Church is a trigger for Lauren's elopement. I'm not totally sure why. Part of it is likely that we like larger churches. Open spaces tend to make her realize that she actually has somewhere to run. And loud/bright/sensory things can overwhelm her and make her run. And when she's successful and I catch her, she's almost always really sorry. She tells me, "I'm sorry mommy. I won't do that again. I promise. I won't run away. I stay with mom." She just can't help it. Sometimes I think she can help it and just doesn't make a good choice. But sometimes she truly just can't control that impulse. And unfortunately, it takes one second for an impulse to become a tragedy. The times she has successfully eloped in public make me lie awake at night and think of all the horrible things that could happen to her. She could get lost and find water and drown. She has no fear of water and lacks the ability to realize basic safety awareness. She could run into a parking lot and get hit by a car. She could run out of sight and get kidnapped, and truthfully, she'd probably go with just about anybody.

A good friend recently bought me a book called Bless My Special Child. It's a religious book, and it has prayers for parents to pray when this life makes us grow weary. There's another section for how the Church can lift up and support these parents on their unique journey. Parenting a child with special needs can be incredibly lonely. It's very easy to feel judged, which leads to parents and families isolating themselves (I know this well and it's something I struggle with daily). Sometimes going to the grocery store can just feel like borrowing trouble and thus, not worth it. Church can feel a million times worse.

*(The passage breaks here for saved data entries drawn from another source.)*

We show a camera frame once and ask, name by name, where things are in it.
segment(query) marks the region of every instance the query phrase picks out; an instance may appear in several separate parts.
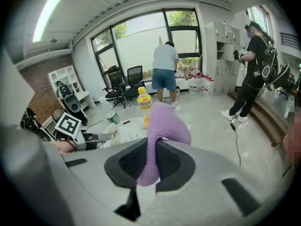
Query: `brick wall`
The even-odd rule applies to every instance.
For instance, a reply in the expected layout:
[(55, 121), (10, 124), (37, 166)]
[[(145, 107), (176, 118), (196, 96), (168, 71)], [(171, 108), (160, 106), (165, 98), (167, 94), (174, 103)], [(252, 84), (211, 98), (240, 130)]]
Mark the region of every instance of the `brick wall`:
[[(37, 120), (40, 123), (43, 123), (49, 116), (53, 116), (53, 112), (56, 109), (62, 109), (50, 86), (48, 74), (70, 65), (74, 65), (71, 55), (64, 55), (38, 62), (19, 71), (35, 91), (35, 95), (28, 107), (36, 113)], [(80, 82), (76, 68), (74, 66), (73, 68)]]

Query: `yellow bottle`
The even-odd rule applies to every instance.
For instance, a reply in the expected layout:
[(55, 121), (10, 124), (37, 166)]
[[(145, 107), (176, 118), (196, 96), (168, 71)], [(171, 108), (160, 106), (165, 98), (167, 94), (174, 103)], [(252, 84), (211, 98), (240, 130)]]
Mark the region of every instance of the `yellow bottle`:
[(151, 116), (151, 96), (145, 92), (145, 87), (139, 87), (138, 92), (139, 96), (137, 98), (137, 102), (144, 118), (144, 125), (147, 128), (149, 126)]

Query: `denim shorts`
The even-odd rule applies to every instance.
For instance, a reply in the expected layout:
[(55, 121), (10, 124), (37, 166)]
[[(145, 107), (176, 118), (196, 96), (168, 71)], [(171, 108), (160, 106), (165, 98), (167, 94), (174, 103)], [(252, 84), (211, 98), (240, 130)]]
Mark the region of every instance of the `denim shorts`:
[(152, 70), (152, 89), (164, 89), (175, 90), (175, 74), (172, 70), (165, 69), (153, 69)]

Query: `locker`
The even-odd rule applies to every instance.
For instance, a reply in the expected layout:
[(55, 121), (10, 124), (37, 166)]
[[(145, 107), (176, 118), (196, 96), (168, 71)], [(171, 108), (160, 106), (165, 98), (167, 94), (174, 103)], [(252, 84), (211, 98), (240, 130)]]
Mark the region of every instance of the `locker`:
[(226, 43), (225, 44), (225, 60), (234, 61), (234, 43)]
[(207, 41), (205, 75), (214, 79), (214, 95), (226, 95), (229, 91), (234, 91), (238, 78), (239, 62), (234, 60), (233, 51), (240, 50), (239, 30), (226, 26), (217, 22), (205, 26)]

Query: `chair back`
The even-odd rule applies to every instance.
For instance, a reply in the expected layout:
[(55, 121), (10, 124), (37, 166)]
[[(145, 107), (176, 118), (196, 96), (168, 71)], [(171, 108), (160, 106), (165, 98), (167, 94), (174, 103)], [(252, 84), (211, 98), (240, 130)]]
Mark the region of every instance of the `chair back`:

The speaker at church today was a woman who works with the organization Young Life and is also a member of the church. She volunteers in the class for adults with developmental disabilities. She started a teen group for teenagers with developmental disabilities. (She also really loves dogs, so obviously we need to be best friends). This is a church that gets it. This is truly invaluable. The Lord made each of us in his image and it's really wonderful to know that our church includes Lauren in that passage. She is beautifully and wonderfully made.